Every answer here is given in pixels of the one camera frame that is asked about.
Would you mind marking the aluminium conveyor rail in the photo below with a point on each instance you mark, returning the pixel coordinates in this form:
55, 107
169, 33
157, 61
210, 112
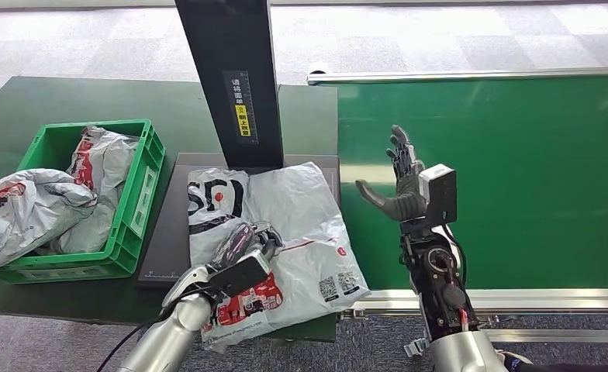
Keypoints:
540, 300
463, 76

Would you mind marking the green plastic crate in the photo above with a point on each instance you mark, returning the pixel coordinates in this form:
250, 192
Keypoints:
139, 205

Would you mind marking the small white conveyor bracket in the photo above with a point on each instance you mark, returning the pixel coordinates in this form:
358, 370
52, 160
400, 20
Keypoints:
416, 348

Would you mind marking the white courier package black print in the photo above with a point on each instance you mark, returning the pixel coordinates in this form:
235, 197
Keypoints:
304, 226

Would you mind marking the yellow warning label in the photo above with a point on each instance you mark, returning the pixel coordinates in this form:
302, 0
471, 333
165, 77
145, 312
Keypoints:
243, 120

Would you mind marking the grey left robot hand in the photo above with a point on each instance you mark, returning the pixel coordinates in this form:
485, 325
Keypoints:
242, 239

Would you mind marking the green conveyor belt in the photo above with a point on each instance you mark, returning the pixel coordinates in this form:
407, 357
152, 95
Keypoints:
530, 179

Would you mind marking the thin aluminium frame bar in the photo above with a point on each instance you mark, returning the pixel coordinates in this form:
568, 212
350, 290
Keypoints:
566, 336

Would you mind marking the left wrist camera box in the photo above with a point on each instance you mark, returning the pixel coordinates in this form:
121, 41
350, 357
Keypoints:
240, 272

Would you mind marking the grey courier package red print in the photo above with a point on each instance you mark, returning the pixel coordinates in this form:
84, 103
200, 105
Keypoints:
103, 169
21, 215

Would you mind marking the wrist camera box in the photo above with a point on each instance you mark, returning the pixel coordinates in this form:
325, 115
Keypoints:
240, 272
440, 192

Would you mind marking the black inbound scanner machine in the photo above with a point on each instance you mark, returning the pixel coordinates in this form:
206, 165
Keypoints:
232, 51

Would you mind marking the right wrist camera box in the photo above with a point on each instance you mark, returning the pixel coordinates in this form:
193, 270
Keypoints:
440, 192

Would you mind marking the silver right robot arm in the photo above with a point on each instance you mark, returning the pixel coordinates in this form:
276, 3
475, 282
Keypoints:
442, 287

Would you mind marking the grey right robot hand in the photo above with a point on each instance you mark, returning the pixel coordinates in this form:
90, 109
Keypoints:
406, 200

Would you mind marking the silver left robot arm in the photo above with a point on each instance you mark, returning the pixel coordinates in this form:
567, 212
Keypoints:
175, 328

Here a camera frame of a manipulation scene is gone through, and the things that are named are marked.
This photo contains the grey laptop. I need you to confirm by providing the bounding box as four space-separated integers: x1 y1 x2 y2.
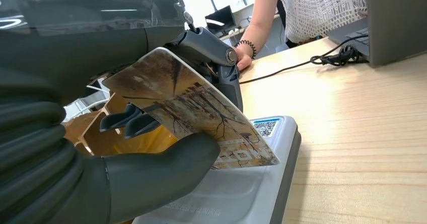
328 0 427 66

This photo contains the brown cardboard box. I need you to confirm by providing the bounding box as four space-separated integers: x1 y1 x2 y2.
63 92 179 157

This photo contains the black spiral wrist band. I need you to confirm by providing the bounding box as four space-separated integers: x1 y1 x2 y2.
233 39 257 59

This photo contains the black mouse cable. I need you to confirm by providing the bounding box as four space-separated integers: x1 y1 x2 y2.
238 34 369 85

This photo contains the autumn tree print card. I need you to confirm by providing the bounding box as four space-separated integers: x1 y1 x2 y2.
101 46 280 171

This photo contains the person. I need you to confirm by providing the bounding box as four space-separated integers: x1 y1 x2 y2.
233 0 368 72

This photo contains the white grey card reader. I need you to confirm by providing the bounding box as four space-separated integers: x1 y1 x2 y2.
131 115 303 224

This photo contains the light wooden desk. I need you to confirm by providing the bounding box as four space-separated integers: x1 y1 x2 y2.
233 37 427 224

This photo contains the black computer monitor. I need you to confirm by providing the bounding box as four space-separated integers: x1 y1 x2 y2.
204 5 237 35

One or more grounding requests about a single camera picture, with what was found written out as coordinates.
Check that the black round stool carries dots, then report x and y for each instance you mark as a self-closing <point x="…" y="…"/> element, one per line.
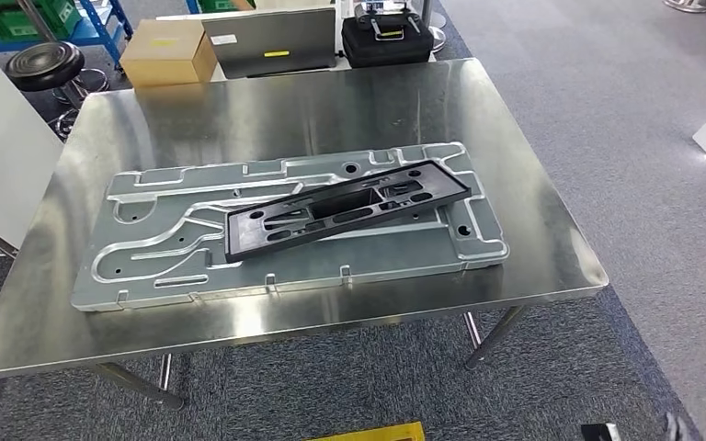
<point x="42" y="64"/>

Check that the grey metal fixture plate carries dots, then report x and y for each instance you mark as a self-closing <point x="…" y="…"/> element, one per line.
<point x="359" y="262"/>

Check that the black plastic plate part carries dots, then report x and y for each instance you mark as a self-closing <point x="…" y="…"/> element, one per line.
<point x="240" y="240"/>

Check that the blue metal shelf rack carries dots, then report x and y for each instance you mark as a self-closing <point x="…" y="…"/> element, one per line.
<point x="97" y="36"/>

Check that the chrome stool base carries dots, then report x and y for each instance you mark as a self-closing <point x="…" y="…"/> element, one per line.
<point x="688" y="6"/>

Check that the stainless steel workbench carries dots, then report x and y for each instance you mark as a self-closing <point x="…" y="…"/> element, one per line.
<point x="328" y="109"/>

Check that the green plastic crate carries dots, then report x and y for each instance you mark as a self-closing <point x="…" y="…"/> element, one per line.
<point x="219" y="5"/>
<point x="0" y="24"/>

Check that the grey flat metal case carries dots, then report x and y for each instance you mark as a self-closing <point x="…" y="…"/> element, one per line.
<point x="268" y="36"/>

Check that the black carrying case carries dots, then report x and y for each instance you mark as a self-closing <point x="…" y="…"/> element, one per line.
<point x="389" y="52"/>

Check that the brown cardboard box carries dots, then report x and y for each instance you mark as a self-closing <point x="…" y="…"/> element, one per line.
<point x="164" y="55"/>

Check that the white cabinet panel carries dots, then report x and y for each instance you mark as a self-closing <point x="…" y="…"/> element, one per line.
<point x="6" y="140"/>

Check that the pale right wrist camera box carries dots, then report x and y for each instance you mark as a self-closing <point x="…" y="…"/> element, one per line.
<point x="599" y="433"/>

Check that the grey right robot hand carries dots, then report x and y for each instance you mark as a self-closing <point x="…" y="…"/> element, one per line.
<point x="682" y="429"/>

→ WHAT TO WORK ON
Search term "conveyor": return each line of the data that contains it.

→ OUTPUT FOR THIS EXERCISE
Would you mind marking the aluminium conveyor rail in the photo below with a point on each instance you mark, returning the pixel coordinates in this form:
Would you mind marking the small white conveyor bracket in the photo above with a point on each instance you mark, returning the pixel coordinates in this form:
Would you mind marking the green conveyor belt in the photo above with a point on each instance you mark, returning the pixel coordinates in this form:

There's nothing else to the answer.